Physico-chemical river water quality modelling

Physico-chemical water quality models are developed and tested through implementation of the Mike11 river modelling software of DHI Water & Environment. The models aims to describe and predict concentrations of dissolved oxygen (DO), organic pollution (by the biochemical oxygen demand BOD), nutrients (nitrogen in the form of ammonium NH4-N and nitrate NO3-N) and total dissolved solids (TDS), taking into consideration advection, dispersion and the most important biological, chemical and physical processes. All significant pollution sources are considered. Applications include case-studies in Belgium, the Dender and Nete basins, and in the Nile Delta.

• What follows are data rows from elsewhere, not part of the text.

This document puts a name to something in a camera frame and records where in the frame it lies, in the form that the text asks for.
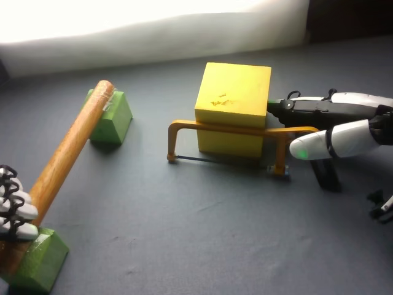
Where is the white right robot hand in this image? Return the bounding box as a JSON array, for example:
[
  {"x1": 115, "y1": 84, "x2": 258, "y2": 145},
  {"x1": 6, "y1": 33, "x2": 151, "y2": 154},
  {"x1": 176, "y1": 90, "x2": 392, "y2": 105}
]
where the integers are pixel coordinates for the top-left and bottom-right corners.
[{"x1": 266, "y1": 88, "x2": 393, "y2": 193}]

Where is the yellow wooden cube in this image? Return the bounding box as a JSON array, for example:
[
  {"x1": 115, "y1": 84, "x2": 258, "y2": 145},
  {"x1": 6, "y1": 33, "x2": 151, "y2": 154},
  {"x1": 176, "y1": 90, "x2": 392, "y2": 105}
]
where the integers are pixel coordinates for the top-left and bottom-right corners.
[{"x1": 194, "y1": 62, "x2": 273, "y2": 160}]

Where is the grey table cloth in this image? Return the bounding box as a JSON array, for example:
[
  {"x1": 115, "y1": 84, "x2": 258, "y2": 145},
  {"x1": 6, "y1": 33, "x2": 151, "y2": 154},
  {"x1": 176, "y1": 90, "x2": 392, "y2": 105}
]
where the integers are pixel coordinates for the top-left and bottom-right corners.
[{"x1": 0, "y1": 33, "x2": 393, "y2": 295}]

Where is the green wooden support block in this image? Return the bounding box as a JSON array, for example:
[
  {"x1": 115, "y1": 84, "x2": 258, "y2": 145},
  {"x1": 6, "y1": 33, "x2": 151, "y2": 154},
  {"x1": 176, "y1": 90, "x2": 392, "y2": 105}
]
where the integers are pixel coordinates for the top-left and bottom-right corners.
[
  {"x1": 0, "y1": 227, "x2": 70, "y2": 294},
  {"x1": 84, "y1": 88, "x2": 134, "y2": 145}
]

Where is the black camera on white bracket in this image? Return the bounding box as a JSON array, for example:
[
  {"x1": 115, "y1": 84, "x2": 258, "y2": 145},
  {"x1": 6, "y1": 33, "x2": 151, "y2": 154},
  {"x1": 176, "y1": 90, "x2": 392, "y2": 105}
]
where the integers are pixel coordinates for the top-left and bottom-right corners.
[{"x1": 367, "y1": 189, "x2": 393, "y2": 225}]

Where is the brown wooden rod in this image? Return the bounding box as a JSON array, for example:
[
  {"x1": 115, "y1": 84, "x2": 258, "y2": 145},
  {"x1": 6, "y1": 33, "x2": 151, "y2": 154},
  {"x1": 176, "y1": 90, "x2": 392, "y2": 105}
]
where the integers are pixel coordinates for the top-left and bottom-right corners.
[{"x1": 0, "y1": 79, "x2": 116, "y2": 279}]

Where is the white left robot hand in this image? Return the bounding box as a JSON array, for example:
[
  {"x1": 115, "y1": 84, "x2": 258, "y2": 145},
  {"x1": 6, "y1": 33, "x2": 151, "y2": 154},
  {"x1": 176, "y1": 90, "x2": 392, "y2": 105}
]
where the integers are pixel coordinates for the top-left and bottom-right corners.
[{"x1": 0, "y1": 165, "x2": 39, "y2": 242}]

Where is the white backdrop sheet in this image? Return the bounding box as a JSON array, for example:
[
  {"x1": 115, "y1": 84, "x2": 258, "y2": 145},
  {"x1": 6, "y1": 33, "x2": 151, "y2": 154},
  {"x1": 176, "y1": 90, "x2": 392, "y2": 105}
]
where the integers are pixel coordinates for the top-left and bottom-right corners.
[{"x1": 0, "y1": 0, "x2": 310, "y2": 77}]

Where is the yellow frame hacksaw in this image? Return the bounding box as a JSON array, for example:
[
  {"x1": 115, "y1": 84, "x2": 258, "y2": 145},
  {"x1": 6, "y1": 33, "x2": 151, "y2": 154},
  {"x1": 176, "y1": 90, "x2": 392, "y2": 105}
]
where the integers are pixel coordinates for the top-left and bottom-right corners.
[{"x1": 167, "y1": 119, "x2": 321, "y2": 183}]

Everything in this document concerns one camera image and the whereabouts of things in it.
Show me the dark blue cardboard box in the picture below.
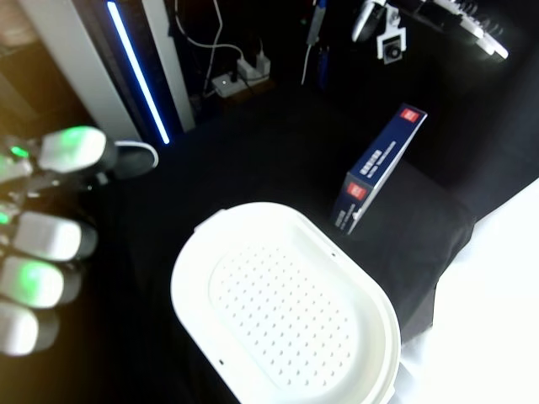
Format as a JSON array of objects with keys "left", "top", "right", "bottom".
[{"left": 330, "top": 102, "right": 429, "bottom": 236}]

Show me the white upright panel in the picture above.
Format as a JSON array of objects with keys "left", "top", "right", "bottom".
[{"left": 19, "top": 0, "right": 142, "bottom": 142}]

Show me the blue LED light strip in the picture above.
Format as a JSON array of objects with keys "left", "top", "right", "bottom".
[{"left": 106, "top": 0, "right": 171, "bottom": 146}]

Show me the black table cloth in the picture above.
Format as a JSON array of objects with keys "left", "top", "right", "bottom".
[{"left": 75, "top": 79, "right": 539, "bottom": 404}]

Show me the white perforated plastic basket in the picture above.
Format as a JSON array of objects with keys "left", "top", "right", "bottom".
[{"left": 169, "top": 201, "right": 402, "bottom": 404}]

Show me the white blue hanging cable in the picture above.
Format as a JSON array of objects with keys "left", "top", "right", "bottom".
[{"left": 300, "top": 0, "right": 330, "bottom": 87}]

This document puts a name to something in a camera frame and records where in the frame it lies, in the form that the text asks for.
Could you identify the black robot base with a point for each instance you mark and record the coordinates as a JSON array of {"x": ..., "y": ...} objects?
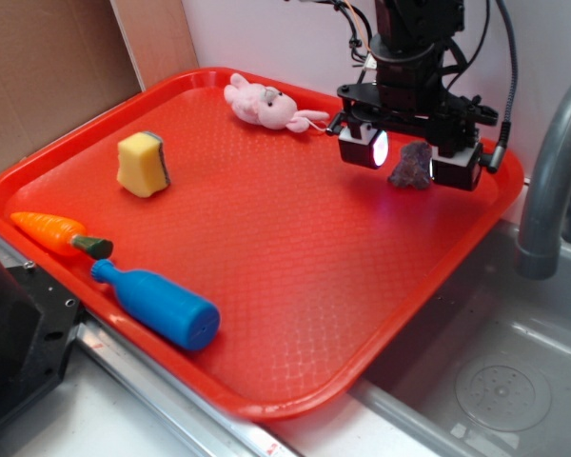
[{"x": 38, "y": 320}]

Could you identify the yellow sponge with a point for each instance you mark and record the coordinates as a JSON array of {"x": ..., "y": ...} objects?
[{"x": 142, "y": 167}]

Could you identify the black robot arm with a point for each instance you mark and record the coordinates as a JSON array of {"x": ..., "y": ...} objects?
[{"x": 407, "y": 25}]

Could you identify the brown cardboard panel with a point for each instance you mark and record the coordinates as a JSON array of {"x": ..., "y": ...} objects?
[{"x": 62, "y": 63}]

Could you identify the brown rock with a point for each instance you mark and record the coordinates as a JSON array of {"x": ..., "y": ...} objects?
[{"x": 413, "y": 167}]

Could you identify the pink plush bunny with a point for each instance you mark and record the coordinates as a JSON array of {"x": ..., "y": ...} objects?
[{"x": 268, "y": 107}]

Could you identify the orange toy carrot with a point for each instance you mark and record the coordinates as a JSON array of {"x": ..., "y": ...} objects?
[{"x": 61, "y": 235}]

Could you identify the red plastic tray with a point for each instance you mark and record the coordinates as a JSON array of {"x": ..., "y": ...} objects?
[{"x": 314, "y": 264}]

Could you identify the grey sink basin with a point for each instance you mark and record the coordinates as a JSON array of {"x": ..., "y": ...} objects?
[{"x": 484, "y": 367}]

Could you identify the grey faucet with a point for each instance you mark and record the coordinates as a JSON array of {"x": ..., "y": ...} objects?
[{"x": 546, "y": 215}]

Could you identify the blue toy bottle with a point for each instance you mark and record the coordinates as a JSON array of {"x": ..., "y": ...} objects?
[{"x": 186, "y": 319}]

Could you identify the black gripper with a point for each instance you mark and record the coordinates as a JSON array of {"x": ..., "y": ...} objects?
[{"x": 408, "y": 96}]

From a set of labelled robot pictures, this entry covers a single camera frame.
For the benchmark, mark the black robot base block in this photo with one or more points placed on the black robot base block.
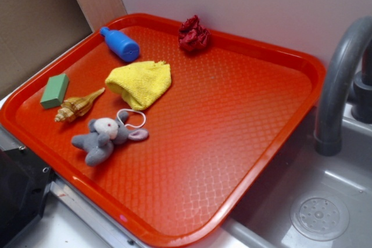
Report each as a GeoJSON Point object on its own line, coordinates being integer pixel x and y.
{"type": "Point", "coordinates": [25, 184]}

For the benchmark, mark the blue plastic bottle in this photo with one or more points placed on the blue plastic bottle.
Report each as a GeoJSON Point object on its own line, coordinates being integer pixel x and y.
{"type": "Point", "coordinates": [122, 45]}

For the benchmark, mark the yellow knitted cloth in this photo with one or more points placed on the yellow knitted cloth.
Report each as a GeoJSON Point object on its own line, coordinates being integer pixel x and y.
{"type": "Point", "coordinates": [140, 84]}

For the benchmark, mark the crumpled red cloth ball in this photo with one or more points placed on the crumpled red cloth ball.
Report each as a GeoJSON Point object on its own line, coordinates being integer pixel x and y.
{"type": "Point", "coordinates": [192, 35]}

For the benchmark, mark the grey plush mouse toy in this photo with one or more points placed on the grey plush mouse toy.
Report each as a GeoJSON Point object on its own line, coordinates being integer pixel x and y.
{"type": "Point", "coordinates": [106, 133]}

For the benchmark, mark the tan spiral seashell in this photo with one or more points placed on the tan spiral seashell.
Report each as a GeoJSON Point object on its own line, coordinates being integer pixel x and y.
{"type": "Point", "coordinates": [75, 107]}

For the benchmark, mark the green rectangular block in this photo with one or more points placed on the green rectangular block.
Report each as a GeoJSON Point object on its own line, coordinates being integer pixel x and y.
{"type": "Point", "coordinates": [54, 91]}

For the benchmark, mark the grey plastic sink basin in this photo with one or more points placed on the grey plastic sink basin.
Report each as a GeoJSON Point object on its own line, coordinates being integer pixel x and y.
{"type": "Point", "coordinates": [303, 199]}

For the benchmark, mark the grey sink faucet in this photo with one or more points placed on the grey sink faucet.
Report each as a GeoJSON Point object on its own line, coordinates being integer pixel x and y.
{"type": "Point", "coordinates": [348, 78]}

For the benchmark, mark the brown cardboard panel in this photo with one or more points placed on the brown cardboard panel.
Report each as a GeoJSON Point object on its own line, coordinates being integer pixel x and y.
{"type": "Point", "coordinates": [34, 33]}

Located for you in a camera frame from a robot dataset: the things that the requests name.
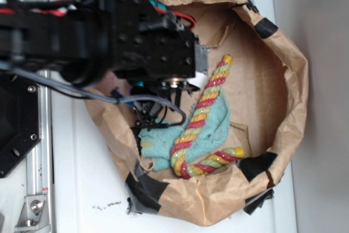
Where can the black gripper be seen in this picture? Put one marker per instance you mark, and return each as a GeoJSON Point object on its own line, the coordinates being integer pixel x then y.
{"type": "Point", "coordinates": [152, 50]}

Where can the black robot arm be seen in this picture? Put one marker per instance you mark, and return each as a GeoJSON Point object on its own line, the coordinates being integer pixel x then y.
{"type": "Point", "coordinates": [67, 36]}

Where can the teal terry cloth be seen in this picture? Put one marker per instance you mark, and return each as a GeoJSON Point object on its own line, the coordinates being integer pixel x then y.
{"type": "Point", "coordinates": [157, 143]}

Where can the brown paper bag basket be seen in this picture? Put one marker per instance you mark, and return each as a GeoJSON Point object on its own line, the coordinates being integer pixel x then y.
{"type": "Point", "coordinates": [267, 94]}

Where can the white plastic cooler lid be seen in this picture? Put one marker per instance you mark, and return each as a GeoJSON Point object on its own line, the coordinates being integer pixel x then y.
{"type": "Point", "coordinates": [90, 195]}

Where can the multicolour twisted rope toy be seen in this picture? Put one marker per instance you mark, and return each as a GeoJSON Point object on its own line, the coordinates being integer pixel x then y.
{"type": "Point", "coordinates": [194, 127]}

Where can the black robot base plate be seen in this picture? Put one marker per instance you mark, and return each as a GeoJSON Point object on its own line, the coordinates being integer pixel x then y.
{"type": "Point", "coordinates": [20, 125]}

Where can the aluminium extrusion rail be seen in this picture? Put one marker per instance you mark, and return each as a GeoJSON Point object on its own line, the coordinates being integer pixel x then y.
{"type": "Point", "coordinates": [39, 167]}

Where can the silver corner bracket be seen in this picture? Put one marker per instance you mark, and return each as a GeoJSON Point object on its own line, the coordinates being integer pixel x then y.
{"type": "Point", "coordinates": [34, 215]}

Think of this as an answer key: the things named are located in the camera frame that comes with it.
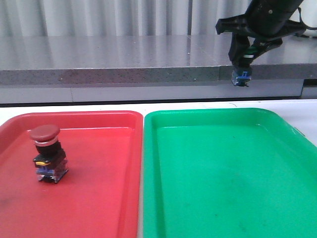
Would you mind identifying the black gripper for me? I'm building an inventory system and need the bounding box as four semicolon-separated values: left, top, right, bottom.
215;0;307;65

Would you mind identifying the green mushroom push button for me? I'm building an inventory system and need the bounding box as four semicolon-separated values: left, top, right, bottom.
231;48;254;87

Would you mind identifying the red mushroom push button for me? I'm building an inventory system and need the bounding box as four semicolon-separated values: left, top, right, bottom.
29;124;68;183

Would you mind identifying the white appliance on counter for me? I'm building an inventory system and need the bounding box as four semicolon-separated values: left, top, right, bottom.
300;0;317;28

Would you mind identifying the green plastic tray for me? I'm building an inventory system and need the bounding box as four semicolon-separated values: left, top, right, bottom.
143;108;317;238

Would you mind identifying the grey stone counter ledge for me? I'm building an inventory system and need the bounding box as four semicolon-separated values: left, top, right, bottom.
0;34;317;104

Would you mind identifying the red plastic tray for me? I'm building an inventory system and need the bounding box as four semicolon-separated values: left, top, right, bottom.
0;111;143;238

For the case-studies in the Flanders region of Belgium, the nutrient input loads in the surface waters are predicted by the SENTWA model. The SENTWA model describes the spatial variation in the nutrient loads and concentrations, their contributing sources and their dependence on rainfall and catchment characteristics through a conceptual model. Because this modelling tool covers the whole Flanders territory, traditional physically-based modelling techniques (e.g. SWAT) cannot be used. More simplified or conceptual models are needed, which try to relate nutrient concentrations to river discharges, catchment characteristics and statistical information on the agricultural activities. In a research project for the Flemish Environment Agency (VMM), the SENTWA model has been refined such that monthly nutrient load estimates can be disaggregated to the daily and hourly time scales, and can be splitted in discharges and concentrations. For the discharge estimates, a regional rainfall-runoff model has been set up for the entire Flanders region. It is based on lumped conceptual model calibrations for a large number of gauged subbasins.

In the Nile Delta area, a full hydrodynamic model and a physico-chemical water quality model have been set up for the Rosetta Branch. This has been done through joint research activities by the Hydraulics Laboratory of K.U.Leuven and the National Water Research Center (NWRC), Cairo (Egypt). A NATO Collaborative Linkage Grant, given to both institutes for the period 2003-2005, financially supported these activities. This Grant was part of the NATO Science Programme - Cooperative Science and Technology Sub-Programme, and allowed links to be set up between the research at both institutes.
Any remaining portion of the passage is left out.